Arriva la risposta del sindaco Bandecchi alle ultime vicende sul nuovo Ospedale di Terni: una lettera alla presidente della Giunta Regionale dell’Umbria Stefania Proietti, al direttore Generale Azienda Ospedaliera S. Maria di Terni Andrea Casciari e al direttore Generale Azienda USL Umbria 2 Roberto Noto che invita a una conferenza tra le Amministrazioni in Indirizzo e il Comune di Terni per promuovere la conclusione dell’Accordo di Programma relativo alla realizzazione del nuovo Ospedale di Terni. “La costruzione del nuovo Ospedale di Terni costituisce un obiettivo di rilevante interesse pubblico per la regione Umbria e in particolare per la comunità ternana, sotto il profilo sanitario, sociale ed economico“, sottolinea il primo cittadino nella missiva e per questo ha convocato una conferenza il 9 aprile 2026 nella sede municipale di Terni. Una mossa per velocizzare i tempi relativi per la costruzione del nuovo Ospedale della città.
La reazione alla sentenza del Tar
“Il Tar si è attenuto esclusivamente alla ricostruzione effettuata dalla Regione e cioè ha letto come negativo il parere conclusivo della conferenza dei servizi decisoria del 2022“, così hanno commentato a caldo la sentenza del Tar, il sindaco Stefano Bandecchi e l’assessore Sergio Anibaldi.

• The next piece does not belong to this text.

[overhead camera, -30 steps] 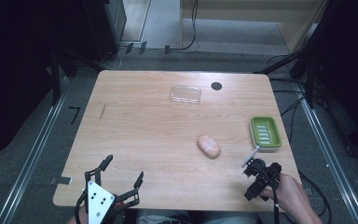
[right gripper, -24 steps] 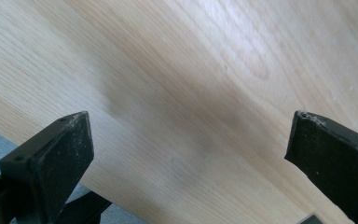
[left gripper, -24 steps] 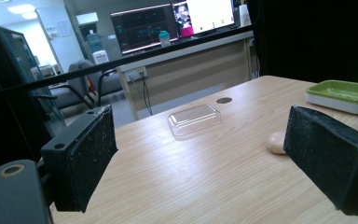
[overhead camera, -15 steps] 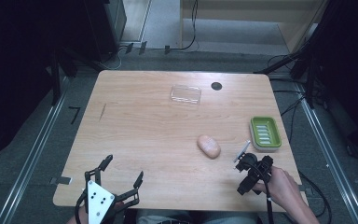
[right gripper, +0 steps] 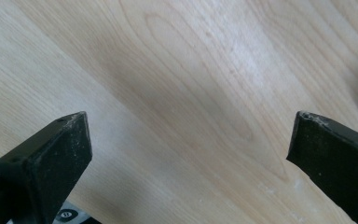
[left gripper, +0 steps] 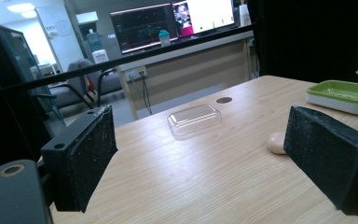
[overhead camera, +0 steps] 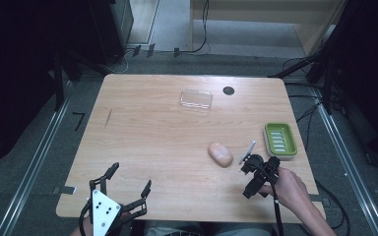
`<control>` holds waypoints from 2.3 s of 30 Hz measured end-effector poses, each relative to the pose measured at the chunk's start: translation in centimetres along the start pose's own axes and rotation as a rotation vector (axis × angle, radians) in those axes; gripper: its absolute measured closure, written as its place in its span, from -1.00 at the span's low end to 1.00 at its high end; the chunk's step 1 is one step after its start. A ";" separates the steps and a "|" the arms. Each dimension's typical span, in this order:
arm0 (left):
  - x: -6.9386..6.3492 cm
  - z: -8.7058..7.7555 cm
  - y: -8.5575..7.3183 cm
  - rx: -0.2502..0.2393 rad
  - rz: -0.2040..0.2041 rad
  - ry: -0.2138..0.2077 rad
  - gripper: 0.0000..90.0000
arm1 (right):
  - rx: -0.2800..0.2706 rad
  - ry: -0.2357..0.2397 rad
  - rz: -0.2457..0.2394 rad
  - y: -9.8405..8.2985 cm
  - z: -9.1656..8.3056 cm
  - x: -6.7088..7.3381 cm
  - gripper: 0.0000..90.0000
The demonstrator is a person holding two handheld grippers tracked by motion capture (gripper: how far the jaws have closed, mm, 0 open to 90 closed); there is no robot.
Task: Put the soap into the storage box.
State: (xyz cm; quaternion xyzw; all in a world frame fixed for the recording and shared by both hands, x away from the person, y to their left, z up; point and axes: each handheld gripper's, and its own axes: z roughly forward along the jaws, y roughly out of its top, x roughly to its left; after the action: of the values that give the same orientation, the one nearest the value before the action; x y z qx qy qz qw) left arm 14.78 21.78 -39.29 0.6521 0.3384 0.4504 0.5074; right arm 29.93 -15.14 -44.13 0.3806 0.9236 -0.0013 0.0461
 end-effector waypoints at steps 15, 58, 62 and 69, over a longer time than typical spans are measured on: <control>0.0 0.0 0.0 -0.003 -0.005 0.002 -0.78 | -0.042 -0.003 -0.017 2.8 -1.1 0.1 -1.00; 0.1 0.0 0.0 -0.006 0.001 0.001 -0.78 | -0.068 0.069 -0.017 10.8 -1.2 -1.0 -1.00; 0.1 0.0 0.0 -0.007 -0.003 0.002 -0.78 | -0.053 0.078 -0.002 11.5 -0.8 -1.4 -1.00; 0.1 0.0 -0.1 -0.007 -0.003 0.002 -0.78 | -0.034 0.078 0.012 12.7 0.2 -1.6 -1.00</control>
State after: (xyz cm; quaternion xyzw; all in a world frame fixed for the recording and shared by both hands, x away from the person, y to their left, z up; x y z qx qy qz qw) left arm 14.80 21.84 -39.34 0.6495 0.3382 0.4513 0.5099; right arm 39.94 -7.26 -43.74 0.3853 0.9222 0.0295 0.0165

“La sentenza si basa sul riconoscimento dell’interpretazione data dalla Regione sul punto cinque della conferenza dei servizi secondo cui si sarebbe conclusa negativamente per la clinica. Appare particolare l’affermazione, palesemente peruginocentrica, contenuta nel dispositivo che afferma “tale autorizzazione è stata legittimamente negata, in ragione del fatto che la pianificazione sanitaria regionale, vigente all’epoca, prevedeva nel territorio di riferimento, il soddisfacimento del fabbisogno esclusivamente mediante strutture pubbliche. Si tratta di un passaggio particolarmente discriminatorio in quanto a Terni non c’è neanche una struttura privata convenzionata a fronte delle cinque operanti su Perugia; a Terni c’è un ospedale pubblico che ha oltre 60 anni di vita, a fronte di un ospedale nuovo di zecca a Perugia” spiega Bandecchi nella nota del Comune.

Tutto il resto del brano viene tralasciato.